Pulmonary fibrosis describes a lung condition where the lung tissue becomes scarred, thickened and stiff. There are many kinds of lung scarring with many identified conditions or exposures that can lead to scarring of the lung. These include environmental or occupational exposures such as asbestos, autoimmune diseases such as rheumatoid arthritis, and treatment related exposures such as chemotherapy or radiation.
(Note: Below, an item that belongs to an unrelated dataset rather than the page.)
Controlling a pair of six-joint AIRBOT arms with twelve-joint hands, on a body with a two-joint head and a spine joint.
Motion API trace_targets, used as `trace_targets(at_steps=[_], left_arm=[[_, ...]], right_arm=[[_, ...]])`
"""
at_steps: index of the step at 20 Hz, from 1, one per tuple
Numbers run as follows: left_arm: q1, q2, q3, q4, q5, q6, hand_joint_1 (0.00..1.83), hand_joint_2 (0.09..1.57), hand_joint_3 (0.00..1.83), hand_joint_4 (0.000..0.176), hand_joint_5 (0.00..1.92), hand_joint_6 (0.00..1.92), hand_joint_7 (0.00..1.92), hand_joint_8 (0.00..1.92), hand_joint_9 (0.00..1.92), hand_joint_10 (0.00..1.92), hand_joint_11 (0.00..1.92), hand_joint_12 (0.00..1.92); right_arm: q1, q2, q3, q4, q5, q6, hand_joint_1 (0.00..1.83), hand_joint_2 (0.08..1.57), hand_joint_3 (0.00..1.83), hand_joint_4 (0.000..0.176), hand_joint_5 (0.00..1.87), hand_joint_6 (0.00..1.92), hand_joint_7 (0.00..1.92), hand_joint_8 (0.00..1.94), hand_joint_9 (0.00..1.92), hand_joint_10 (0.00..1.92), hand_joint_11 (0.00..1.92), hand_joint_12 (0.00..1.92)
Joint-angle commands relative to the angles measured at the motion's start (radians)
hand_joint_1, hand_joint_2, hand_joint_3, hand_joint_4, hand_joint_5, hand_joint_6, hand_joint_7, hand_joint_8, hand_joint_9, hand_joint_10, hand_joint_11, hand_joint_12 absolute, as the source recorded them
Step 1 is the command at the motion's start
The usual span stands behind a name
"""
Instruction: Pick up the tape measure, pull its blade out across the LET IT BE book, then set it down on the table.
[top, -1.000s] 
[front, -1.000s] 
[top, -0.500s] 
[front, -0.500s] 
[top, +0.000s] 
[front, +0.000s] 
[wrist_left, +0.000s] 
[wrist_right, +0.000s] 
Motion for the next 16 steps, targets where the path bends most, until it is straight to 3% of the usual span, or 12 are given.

Idiopathic Pulmonary Fibrosis
There are also a variety of lung scarring diseases that have no known cause. The most common of these is idiopathic pulmonary fibrosis (IPF), a subtype of idiopathic interstitial pneumonia (IIP). The IIPs are categorized by their pathological subtypes and include:
- Usual interstitial pneumonia (UIP)
- Non-specific interstitial pneumonia (NSIP)
- Desquamative interstitial pneumonia (DIP)
- Respiratory bronchiolitis-associated interstitial lung disease (RB-ILD)
- Acute interstitial pneumonia (AIP)
- Cryptogenic organizing pneumonia (COP)
- Lymphocytic interstitial pneumonia (LIP)
How does IPF Differ from Other Forms of Pulmonary Fibrosis?
The pathology associated with IPF is UIP. However, UIP may be associated with other forms of pulmonary fibrosis. In order to diagnose IPF, alternative secondary forms of pulmonary fibrosis such as those induced by autoimmune or connective diseases and environmental or occupational exposures must be excluded.